Daring Sauce of Vaguely Sicilian Origin, Version 2.0
I can't stand on my foot for very long still, so tonight's recipe had to be fast. Not that the one I posted here recently was that time-consuming. It's just that the new version is especially simple:
•Bring water to a boil and add the dried pasta of your choice •Chop a large onion •Open a can of anchovies in olive oil and pour the contents into a cast-iron pan • Turn on the heat to medium-high • Add the onion pieces • Take a try pasilla or ancho pepper and cut it into bite-sized pieces, taking care to retain the seeds • Combine the dried pepper with two or three handfuls of the tree nut of your choice. I used cashews tonight, to excellent effect • Chop the pepper and nut mixture in a mini-Cuisinart or equivalent. Or mash them up with a mortar and pestle. You'll know they're sufficiently mixed when the nut pieces start to turn reddish • Once the onion has turned translucent, turn he heat down to low and add two or three handfuls of raisins • Cook the raisins, onion and anchovies for a few minutes on low, stirring frequently to prevent the raisins from burning • Add white wine to cover the bottom of the pan and turn up the heat to medium high again • Once the wine is hot and bubbling, stir in the pepper and nut mixture • Since the nut pieces will rapidly absorb liquid, it is important to turn the heat down to low very soon after they have been added to the pan.
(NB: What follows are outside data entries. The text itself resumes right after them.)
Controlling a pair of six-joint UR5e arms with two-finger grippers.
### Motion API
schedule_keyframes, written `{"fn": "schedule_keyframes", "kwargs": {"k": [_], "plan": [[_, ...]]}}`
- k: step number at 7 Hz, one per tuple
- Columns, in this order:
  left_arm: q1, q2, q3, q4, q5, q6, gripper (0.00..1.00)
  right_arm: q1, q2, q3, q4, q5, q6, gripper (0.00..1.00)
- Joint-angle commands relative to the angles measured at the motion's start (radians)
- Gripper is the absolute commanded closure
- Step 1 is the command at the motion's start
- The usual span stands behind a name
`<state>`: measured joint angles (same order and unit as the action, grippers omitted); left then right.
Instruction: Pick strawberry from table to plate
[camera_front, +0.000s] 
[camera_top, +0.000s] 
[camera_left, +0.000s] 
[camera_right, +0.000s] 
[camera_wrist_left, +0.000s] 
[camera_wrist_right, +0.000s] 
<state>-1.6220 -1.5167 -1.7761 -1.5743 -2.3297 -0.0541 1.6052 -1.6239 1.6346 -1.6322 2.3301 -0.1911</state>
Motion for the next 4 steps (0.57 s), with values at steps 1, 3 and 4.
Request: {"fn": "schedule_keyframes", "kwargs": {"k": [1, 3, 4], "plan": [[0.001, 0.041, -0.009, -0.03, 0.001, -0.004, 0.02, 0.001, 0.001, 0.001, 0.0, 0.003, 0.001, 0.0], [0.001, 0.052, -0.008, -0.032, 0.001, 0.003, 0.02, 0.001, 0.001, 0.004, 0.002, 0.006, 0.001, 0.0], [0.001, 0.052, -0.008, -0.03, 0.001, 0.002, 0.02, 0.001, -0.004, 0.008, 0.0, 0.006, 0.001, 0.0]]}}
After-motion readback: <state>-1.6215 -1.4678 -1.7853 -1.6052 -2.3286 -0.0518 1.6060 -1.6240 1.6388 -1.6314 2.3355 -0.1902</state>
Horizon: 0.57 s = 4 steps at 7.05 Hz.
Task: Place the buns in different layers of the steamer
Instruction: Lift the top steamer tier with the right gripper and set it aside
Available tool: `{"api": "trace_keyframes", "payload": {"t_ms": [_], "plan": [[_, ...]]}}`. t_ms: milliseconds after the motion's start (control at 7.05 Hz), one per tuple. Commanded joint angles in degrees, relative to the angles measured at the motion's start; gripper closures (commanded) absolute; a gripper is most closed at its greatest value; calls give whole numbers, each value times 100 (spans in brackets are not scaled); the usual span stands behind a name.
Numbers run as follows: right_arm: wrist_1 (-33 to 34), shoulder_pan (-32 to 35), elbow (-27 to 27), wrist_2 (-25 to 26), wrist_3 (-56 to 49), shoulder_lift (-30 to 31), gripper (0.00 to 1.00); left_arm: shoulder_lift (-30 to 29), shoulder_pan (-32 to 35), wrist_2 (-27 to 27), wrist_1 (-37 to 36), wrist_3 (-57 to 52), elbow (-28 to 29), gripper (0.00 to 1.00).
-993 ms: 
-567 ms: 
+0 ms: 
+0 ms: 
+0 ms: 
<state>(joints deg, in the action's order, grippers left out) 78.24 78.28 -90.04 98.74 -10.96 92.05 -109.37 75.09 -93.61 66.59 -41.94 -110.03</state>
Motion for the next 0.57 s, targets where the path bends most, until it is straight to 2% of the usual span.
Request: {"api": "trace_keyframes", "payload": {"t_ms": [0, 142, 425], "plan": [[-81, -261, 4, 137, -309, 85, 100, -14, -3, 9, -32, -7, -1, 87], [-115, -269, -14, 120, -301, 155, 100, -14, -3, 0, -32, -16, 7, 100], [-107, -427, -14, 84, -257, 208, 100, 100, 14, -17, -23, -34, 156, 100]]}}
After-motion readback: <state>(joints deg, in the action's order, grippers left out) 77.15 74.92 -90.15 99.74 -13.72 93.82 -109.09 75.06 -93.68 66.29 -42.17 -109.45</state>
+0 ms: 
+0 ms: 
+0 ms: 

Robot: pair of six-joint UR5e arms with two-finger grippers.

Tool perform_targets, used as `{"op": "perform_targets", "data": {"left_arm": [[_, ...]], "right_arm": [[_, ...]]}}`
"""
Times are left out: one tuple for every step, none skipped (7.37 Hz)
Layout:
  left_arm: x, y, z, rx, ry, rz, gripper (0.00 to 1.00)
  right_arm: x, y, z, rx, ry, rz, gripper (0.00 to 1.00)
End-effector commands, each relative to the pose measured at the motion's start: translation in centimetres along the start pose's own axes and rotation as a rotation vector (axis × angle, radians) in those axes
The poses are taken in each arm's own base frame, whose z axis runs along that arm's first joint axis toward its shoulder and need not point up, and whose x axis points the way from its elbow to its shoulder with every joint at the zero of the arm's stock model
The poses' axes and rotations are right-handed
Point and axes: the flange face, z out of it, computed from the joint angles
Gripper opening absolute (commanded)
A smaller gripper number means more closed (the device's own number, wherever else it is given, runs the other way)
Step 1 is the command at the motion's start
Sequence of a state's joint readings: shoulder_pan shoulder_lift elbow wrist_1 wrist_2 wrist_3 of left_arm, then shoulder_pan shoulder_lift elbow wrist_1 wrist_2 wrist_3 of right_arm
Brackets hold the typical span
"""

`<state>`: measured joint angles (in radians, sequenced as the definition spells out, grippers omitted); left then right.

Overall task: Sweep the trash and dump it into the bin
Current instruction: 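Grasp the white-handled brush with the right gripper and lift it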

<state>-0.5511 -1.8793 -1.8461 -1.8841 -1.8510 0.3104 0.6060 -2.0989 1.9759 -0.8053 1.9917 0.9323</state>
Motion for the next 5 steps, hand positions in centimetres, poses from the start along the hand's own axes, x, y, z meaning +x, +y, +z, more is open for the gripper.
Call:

Stir frequently • Continue to cook for several more minutes, until half of the liquid is gone • Add a few spoonfuls of the boiling pasta water to the pan • Once again, cook on low until half the liquid in the pan has evaporated • Turn off the heat • Add the juice of two or three lemons • Cut a handful or two of mint leaves into smallish pieces, taking care to discard the stems • Add the mint leaves to the pan and stir • Serve over pasta with pecorino romano or an equivalent hearty, dried cheese.
This may not sound like an impressive sauce, but the combination of strong flavors is seductive, particularly on a hot summer's day like today was here. Also, it tastes great at room temperature.